DIY Metrics: Five-Man Unit Plus/Minus
Last week, I described how to build a plus/minus score for individual players based on data from NBAstuffer. I enjoyed walking through that process, so lets continue the series and expand our focus.
Five-man units vs. Individual Players
One of the first things I talked about on this site was comparing different metrics and choosing the right one for the task at hand. Plus/minus for individual players is a weird metric, because it’s taking a team outcome (net change in score) and applying it at an individual level. The attempt, I guess, is to estimate individual player contribution to overall team success. Given how much individual success is dependent upon who a player’s teammates are, I don’t think you gain much insite when you ignore them. It goes to a sampling issue; if you ignore confounders (i.e., teammates) in your data collection, you may accidentally compare Player 1 who gets a lot of run with bench units with Player 2, who playes almost exclusively with starters.
So today we’ll look at five-man units. Calculating the net score change when a full five-player group is together has the benefits of incorporating the main confounders (teammates), but the disadvantage of returning far more granular results. Instead of a simple, single number for a player, we’ve got a set of five-player units that player was a part of, each of which has its own score. This can be helpful if we want to see what units are doing well and which ones aren’t, but doesn’t provide us with a simple summary of individual player usefulness.
DIY Five-man units
First, a reminder of what our data set looks like. These are the free sample data from NBAstuffer, and cover a few games from 2017.
library(tidyverse)
suppressMessages(tbraw <- read_csv("data/sample-combined-pbp-stats.csv"))
tbraw %>% names()
## [1] "game_id" "data_set" "date" "a1"
## [5] "a2" "a3" "a4" "a5"
## [9] "h1" "h2" "h3" "h4"
## [13] "h5" "period" "away_score" "home_score"
## [17] "remaining_time" "elapsed" "play_length" "play_id"

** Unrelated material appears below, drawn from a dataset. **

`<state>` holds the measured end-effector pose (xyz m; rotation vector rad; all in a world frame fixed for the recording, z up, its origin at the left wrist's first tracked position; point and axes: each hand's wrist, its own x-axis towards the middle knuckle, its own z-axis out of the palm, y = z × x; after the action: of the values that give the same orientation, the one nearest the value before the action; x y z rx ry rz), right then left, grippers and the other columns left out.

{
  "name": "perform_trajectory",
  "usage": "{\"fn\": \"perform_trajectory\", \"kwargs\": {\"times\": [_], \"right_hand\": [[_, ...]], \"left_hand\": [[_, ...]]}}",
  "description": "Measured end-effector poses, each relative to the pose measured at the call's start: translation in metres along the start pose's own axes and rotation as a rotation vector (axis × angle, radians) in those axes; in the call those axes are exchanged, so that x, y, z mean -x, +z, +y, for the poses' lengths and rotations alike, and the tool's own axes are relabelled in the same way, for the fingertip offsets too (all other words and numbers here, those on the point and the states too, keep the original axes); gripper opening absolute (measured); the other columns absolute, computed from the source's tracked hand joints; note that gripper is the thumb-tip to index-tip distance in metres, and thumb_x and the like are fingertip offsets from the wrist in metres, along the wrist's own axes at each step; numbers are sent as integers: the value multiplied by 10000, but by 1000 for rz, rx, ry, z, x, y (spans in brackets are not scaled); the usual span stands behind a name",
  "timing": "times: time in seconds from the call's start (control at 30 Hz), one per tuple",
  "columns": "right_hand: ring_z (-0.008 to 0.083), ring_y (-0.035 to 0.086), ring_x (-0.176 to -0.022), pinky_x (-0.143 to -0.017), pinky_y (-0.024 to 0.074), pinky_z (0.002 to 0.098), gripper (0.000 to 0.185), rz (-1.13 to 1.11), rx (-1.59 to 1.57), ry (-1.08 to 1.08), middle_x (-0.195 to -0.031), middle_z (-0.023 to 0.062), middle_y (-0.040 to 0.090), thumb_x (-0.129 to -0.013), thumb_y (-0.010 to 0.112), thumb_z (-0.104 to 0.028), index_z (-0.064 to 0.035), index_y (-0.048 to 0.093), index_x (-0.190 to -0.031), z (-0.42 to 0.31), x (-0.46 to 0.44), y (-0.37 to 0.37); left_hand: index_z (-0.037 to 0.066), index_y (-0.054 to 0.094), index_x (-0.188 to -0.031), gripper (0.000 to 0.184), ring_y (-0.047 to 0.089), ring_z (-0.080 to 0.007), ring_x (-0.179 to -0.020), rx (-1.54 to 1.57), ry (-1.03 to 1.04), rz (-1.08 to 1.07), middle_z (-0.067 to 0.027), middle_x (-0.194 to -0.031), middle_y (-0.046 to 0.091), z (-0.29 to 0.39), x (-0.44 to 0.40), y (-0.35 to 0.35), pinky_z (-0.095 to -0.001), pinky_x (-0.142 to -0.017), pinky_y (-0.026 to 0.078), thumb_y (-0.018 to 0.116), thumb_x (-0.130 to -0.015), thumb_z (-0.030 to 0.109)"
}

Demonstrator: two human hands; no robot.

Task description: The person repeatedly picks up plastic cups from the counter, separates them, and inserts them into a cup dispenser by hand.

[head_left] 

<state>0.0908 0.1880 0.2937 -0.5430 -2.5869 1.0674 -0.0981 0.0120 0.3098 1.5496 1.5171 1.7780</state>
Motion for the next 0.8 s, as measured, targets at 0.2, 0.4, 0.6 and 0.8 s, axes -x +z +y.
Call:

## [21] "team" "event_type" "assist" "away"
## [25] "home" "block" "entered" "left"
## [29] "num" "opponent" "outof" "player"
## [33] "points" "possession" "reason" "result"
## [37] "steal" "type" "shot_distance" "original_x"
## [41] "original_y" "converted_x" "converted_y" "description"
That looks good, but first a little house-keeping.
First, we want to bring back our teamsandplayers
matrix from last time:
teamsandplayers <- tbraw %>%
filter(elapsed > 0) %>% #eliminates weird cases like opening jump ball
select(player, team) %>%
filter(!is.na(player)) %>%
distinct()
Also, for some reason, this data set doens’t contain an explicit column stating which team was “Home” and which was “Away”. You can tell easily enough by which players are in the aX
columns vice the hX
columns, but things will be easier for us if we have this information explicitly included in a column:
get_team <- function(playernames, teamsandplayers){
teamsandplayers$team[match(playernames, teamsandplayers$player)]
}
tb <- tbraw %>%
mutate(hometeam = get_team(h1, teamsandplayers),
awayteam = get_team(a1, teamsandplayers))
Building a data table with list columns
Today, we’re going to use a great feature of the tidyverse and their unique brand of data tables: List columns! The idea behind list columns is that elements of specific columns in a data table may contain structures more complex than length-one vectors. This can make things easier to organize, as we’ll see. Jenny Bryan has a good description of list columns and their use along with the purrr
package, which we’ll also be relying on to do our computations.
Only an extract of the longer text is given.